Il contributo di ciascuno. Per mons. Giovanni D’Ercole, vescovo ausiliare de L’Aquila, è importante ricordare “per renderci conto della fragilità della nostra esistenza, per toccare con mano l’incertezza delle nostre sicurezze e per saper apprezzare il valore del tempo che ci viene dato come pure per riconoscere umilmente l’importanza di tutto ciò che abbiamo e che in un istante può tutto finire”. Sulle colonne di “Vola”, mons. D’Ercole racconta che “le macerie stentano ad essere rimosse del tutto e gli edifici lesionati e ‘imbracati’ da impalcature di sicurezza, specie nel centro storico, stanno ad aspettare che la vita riprenda”. In un certo senso, “si vorrebbe voltare pagina, ma ancora è faticoso poterlo fare” eppure “dobbiamo non fermarci” perché “la speranza ci trascina verso il futuro e chiede a tutti di rimboccarsi le maniche per la ricostruzione della città”. Una ricostruzione, precisa il vescovo, “materiale certamente” ma “soprattutto umana e sociale, spirituale e religiosa”. Se si pensa alla città dei prossimi decenni, aggiunge, “motivi per lasciarsi prendere dallo sconforto ce ne sono tanti”; tuttavia, “mi sembra di percepire il silenzioso grido che viene dalle 309 vittime del sisma” ed è “un invito a lasciare da parte logiche d’interesse personale e beghe di ogni tipo per unire gli sforzi in una sinergia di intenti e di cuori tra tutti coloro che amano veramente questa città”. In tal senso, “il modo migliore per commemorare chi è rimasto sotto le macerie è togliere le macerie al più presto e, superando ogni intralcio burocratico, ridare volto di vita alle case” offrendo “ciascuno il proprio contributo sapendo che solo io posso farcela, ma non posso farcela da solo”.

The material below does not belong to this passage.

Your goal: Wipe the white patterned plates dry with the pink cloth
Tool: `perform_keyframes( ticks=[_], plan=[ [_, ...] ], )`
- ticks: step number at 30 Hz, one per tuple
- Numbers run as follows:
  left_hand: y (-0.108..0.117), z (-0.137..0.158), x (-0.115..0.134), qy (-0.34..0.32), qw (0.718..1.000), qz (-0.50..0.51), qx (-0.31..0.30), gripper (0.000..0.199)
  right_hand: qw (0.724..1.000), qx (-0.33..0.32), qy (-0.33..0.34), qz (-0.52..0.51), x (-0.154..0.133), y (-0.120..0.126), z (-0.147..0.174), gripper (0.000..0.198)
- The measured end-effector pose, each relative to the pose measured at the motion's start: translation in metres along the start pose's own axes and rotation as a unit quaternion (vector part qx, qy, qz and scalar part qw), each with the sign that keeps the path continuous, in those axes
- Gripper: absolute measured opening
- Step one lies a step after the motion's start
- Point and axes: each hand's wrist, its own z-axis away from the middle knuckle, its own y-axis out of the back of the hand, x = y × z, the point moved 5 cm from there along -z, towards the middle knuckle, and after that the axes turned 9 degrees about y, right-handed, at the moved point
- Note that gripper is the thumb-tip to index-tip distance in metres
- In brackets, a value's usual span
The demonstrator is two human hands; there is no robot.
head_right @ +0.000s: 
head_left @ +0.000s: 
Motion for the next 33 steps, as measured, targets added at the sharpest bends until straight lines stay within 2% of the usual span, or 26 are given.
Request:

Verso il futuro. “A due anni dal terribile sisma, L’Aquila ancora non riesce a spiccare il volo verso la rinascita. La politica locale, come si sa, è fortemente in crisi nonostante sembri risolta quella in Comune. Forti tensioni continuano ad esserci tra chi, come gli ingegneri, gli architetti, e i costruttori dovrebbero essere tra i protagonisti della ricostruzione. Inoltre la città è ancora priva di luoghi di incontro e socializzazione per i giovani e gli anziani. Dopo una efficiente gestione dell’emergenza, dunque, la tanto discussa ricostruzione sembra essere come una giacca tirata di qua e di là che non riesce a trovare nessun proprietario”. Così don Claudio Tracanna, direttore del quindicinale “Vola”, presenta la situazione attuale e il rischio di “uccidere quella speranza necessaria ora più che mai per guardare avanti verso il futuro”. Infatti, “speriamo che nessuno degli attuali responsabili della ricostruzione voglia essere annoverato dalla storia tra coloro che hanno ucciso la speranza di un popolo che vuole rinascere a tutti i costi” perché “accanto alla situazione appena descritta, c’è quella rappresentata dagli aquilani, quelli che non hanno responsabilità pubbliche, ma che nel silenzio della propria casa, del proprio ufficio o della propria attività, costituiscono la vera forza che sta evitando alla nostra città di morire una seconda volta dopo il terremoto”. L’augurio di don Tracanna è che nel giorno dell’anniversario “possa fiorire, nella steppa del post terremoto, il narciso della speranza” per “una città rinata dalle macerie”.